Problem requirements —
Going from the top of the data below, give again each line through the one containing "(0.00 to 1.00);", both ends kept.

Records from a collection:
● ● ● ●
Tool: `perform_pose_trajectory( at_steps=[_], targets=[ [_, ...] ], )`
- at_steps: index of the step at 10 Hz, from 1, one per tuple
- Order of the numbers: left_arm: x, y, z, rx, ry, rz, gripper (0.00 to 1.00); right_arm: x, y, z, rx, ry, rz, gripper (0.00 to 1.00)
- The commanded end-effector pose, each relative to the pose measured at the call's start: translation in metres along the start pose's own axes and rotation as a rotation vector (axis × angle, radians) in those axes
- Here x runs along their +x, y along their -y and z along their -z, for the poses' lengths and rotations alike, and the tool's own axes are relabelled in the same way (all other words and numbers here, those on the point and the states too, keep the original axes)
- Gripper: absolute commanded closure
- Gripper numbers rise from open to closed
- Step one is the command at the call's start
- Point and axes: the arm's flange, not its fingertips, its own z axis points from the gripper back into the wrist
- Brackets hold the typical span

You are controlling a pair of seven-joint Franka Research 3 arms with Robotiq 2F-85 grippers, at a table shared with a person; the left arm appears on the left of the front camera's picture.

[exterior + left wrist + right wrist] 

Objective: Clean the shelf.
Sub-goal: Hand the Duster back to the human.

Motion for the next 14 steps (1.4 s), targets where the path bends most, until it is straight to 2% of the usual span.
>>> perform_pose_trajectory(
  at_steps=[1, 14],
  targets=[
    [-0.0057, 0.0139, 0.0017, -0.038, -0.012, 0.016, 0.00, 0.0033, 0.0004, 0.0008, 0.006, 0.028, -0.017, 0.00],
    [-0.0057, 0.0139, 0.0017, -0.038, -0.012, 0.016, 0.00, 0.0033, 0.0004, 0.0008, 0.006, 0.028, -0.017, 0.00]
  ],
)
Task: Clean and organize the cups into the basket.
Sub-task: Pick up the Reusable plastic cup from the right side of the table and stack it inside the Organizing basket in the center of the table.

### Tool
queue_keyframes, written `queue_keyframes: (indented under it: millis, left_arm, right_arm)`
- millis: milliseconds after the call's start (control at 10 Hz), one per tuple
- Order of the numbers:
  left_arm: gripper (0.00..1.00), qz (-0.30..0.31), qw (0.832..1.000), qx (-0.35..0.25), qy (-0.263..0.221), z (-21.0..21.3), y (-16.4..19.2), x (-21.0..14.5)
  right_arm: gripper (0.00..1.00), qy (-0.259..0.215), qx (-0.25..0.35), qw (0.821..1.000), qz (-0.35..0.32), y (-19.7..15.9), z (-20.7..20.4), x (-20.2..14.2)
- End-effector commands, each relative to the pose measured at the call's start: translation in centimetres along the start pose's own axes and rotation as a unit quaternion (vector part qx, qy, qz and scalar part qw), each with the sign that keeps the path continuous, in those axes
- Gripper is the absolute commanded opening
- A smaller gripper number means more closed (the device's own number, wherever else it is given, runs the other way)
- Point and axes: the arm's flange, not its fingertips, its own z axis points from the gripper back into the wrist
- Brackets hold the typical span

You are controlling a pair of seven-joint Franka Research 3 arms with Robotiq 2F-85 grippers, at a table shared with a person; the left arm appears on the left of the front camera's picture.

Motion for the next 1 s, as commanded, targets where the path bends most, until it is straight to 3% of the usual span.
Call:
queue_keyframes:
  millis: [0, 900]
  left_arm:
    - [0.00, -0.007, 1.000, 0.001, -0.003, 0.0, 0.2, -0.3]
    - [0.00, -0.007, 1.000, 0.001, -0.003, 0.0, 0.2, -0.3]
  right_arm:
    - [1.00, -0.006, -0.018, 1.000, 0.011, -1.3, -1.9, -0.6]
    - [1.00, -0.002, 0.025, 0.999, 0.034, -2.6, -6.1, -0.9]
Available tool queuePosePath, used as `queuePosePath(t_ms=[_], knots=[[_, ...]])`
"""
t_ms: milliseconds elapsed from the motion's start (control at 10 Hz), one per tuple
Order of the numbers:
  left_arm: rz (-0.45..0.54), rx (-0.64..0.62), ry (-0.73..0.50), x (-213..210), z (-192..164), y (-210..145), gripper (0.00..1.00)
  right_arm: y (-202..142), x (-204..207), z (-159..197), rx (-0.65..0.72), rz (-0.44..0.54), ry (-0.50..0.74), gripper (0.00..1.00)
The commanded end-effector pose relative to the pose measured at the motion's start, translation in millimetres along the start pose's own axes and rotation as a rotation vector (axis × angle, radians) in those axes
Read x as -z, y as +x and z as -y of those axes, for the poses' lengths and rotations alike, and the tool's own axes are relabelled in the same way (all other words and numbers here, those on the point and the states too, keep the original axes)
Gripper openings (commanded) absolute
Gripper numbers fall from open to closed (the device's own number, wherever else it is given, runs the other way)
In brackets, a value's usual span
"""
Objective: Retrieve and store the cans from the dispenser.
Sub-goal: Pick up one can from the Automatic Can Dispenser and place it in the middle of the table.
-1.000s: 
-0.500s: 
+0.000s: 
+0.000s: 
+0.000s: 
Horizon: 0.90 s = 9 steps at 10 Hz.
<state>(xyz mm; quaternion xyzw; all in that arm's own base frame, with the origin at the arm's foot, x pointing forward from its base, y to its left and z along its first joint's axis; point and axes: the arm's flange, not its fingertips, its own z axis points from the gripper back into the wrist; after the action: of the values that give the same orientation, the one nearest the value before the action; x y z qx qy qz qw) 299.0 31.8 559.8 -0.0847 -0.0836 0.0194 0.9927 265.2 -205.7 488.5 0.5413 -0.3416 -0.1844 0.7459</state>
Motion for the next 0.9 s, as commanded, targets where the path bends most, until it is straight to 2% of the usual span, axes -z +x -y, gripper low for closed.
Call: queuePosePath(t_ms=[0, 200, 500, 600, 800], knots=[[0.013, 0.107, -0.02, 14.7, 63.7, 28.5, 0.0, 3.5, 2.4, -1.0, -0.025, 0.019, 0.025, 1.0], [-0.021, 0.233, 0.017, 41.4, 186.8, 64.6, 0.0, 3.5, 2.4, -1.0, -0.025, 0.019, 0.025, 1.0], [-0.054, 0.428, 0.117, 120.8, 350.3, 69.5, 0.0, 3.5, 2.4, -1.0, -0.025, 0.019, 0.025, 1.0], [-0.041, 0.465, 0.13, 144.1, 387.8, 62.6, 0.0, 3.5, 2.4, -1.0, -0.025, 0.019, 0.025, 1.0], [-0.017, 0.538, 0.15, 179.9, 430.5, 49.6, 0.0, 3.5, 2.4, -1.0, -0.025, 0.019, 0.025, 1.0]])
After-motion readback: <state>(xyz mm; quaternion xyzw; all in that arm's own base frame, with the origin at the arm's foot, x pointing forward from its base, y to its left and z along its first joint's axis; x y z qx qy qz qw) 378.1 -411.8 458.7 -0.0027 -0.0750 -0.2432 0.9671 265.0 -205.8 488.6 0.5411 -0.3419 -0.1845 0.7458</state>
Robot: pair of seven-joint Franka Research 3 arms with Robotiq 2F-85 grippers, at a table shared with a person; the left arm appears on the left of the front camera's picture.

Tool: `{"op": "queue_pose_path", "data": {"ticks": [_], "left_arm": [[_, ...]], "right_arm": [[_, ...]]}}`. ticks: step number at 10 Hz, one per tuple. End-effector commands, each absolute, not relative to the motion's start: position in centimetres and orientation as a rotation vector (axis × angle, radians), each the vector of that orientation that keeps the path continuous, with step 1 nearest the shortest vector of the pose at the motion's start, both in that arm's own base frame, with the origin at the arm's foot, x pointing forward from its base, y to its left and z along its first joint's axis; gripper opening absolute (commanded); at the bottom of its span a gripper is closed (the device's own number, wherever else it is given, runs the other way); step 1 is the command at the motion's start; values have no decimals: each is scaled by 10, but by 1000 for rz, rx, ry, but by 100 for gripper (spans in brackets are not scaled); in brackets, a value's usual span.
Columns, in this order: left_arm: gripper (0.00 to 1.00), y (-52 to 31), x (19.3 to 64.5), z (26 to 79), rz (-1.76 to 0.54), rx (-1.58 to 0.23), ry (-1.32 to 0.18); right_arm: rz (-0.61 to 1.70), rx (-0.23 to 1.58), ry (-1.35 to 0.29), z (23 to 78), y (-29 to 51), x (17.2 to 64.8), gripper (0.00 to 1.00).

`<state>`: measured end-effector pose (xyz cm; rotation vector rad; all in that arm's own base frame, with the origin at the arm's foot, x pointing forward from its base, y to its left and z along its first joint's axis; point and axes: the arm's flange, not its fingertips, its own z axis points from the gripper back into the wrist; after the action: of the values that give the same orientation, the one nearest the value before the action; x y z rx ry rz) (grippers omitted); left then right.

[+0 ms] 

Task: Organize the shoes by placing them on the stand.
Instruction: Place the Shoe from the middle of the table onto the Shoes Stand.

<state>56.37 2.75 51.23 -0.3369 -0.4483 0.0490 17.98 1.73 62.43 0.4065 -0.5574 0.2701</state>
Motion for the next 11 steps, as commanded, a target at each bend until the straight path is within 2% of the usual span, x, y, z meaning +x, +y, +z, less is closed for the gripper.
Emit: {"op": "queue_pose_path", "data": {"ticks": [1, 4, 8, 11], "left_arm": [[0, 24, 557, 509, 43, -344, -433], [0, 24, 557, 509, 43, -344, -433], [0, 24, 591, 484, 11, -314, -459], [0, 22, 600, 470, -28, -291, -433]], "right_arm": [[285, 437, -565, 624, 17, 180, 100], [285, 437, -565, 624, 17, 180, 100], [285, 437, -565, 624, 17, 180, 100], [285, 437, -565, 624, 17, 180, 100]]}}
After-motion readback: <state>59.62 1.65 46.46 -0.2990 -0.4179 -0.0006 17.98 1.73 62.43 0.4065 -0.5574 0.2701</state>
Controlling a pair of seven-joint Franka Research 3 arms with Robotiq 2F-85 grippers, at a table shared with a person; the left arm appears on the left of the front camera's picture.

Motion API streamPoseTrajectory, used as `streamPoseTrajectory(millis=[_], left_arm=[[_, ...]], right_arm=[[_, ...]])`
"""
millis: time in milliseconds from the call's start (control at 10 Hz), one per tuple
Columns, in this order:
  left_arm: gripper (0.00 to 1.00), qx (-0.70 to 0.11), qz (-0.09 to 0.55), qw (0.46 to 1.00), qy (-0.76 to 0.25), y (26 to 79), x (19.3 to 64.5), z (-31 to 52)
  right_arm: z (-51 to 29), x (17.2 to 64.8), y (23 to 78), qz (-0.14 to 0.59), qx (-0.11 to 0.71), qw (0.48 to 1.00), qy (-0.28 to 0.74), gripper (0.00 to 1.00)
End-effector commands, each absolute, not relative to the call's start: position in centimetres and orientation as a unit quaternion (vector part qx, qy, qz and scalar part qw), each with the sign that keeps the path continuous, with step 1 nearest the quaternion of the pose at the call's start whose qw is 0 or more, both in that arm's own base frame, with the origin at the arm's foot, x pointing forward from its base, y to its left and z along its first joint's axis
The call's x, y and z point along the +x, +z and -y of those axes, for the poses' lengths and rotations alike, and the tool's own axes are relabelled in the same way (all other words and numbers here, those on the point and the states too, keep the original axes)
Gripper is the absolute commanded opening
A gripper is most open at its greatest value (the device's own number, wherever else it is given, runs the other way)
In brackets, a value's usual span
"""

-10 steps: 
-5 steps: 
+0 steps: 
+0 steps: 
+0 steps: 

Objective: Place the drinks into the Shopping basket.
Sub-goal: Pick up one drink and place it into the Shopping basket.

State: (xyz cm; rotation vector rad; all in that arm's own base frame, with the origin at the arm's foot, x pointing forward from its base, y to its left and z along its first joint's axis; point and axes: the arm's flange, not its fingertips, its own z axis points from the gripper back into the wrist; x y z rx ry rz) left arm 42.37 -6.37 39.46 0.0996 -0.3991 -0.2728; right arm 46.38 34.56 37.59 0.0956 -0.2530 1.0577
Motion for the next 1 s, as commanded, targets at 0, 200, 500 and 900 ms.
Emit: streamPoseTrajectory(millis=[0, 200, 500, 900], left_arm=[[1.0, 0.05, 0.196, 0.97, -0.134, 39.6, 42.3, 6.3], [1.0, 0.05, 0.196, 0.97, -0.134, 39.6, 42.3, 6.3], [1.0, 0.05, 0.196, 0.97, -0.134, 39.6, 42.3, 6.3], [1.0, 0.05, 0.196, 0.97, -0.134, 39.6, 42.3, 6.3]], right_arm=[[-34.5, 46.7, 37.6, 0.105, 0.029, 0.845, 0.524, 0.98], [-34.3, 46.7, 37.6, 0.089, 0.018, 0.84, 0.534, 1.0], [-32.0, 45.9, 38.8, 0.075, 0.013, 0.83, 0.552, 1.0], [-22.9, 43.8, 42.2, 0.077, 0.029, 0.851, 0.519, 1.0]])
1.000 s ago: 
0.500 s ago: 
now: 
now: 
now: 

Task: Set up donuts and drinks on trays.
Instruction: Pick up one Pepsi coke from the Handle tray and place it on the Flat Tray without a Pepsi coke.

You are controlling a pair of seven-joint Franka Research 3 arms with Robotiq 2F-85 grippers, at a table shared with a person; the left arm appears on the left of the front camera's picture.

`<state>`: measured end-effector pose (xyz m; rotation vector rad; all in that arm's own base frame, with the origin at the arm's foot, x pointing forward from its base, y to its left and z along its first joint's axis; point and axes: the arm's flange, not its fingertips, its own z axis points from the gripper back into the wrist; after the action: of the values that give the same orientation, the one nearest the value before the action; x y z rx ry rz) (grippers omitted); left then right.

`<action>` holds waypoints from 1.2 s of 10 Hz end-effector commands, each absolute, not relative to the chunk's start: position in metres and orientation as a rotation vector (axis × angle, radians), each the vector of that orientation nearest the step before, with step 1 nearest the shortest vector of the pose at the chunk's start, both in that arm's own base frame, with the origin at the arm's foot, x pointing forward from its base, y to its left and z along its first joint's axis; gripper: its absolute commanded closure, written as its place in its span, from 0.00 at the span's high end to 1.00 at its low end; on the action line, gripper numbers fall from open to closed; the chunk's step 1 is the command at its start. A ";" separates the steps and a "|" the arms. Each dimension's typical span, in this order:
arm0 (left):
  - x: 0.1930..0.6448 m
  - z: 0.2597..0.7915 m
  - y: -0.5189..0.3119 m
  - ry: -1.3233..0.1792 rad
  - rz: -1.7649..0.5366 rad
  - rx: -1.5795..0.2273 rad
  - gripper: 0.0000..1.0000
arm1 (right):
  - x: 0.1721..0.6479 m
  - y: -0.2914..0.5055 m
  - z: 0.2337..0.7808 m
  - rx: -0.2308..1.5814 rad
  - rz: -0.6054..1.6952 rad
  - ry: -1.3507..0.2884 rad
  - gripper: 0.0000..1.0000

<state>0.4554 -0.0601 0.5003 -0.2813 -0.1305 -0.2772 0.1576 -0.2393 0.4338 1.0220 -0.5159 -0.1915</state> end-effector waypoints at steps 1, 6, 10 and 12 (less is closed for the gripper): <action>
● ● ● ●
Reply —
Tool: `perform_pose_trajectory( at_steps=[_], targets=[ [_, ...] ], )`
- at_steps: index of the step at 10 Hz, from 1, one per tuple
- Order of the numbers: left_arm: x, y, z, rx, ry, rz, gripper (0.00 to 1.00); right_arm: x, y, z, rx, ry, rz, gripper (0.00 to 1.00)

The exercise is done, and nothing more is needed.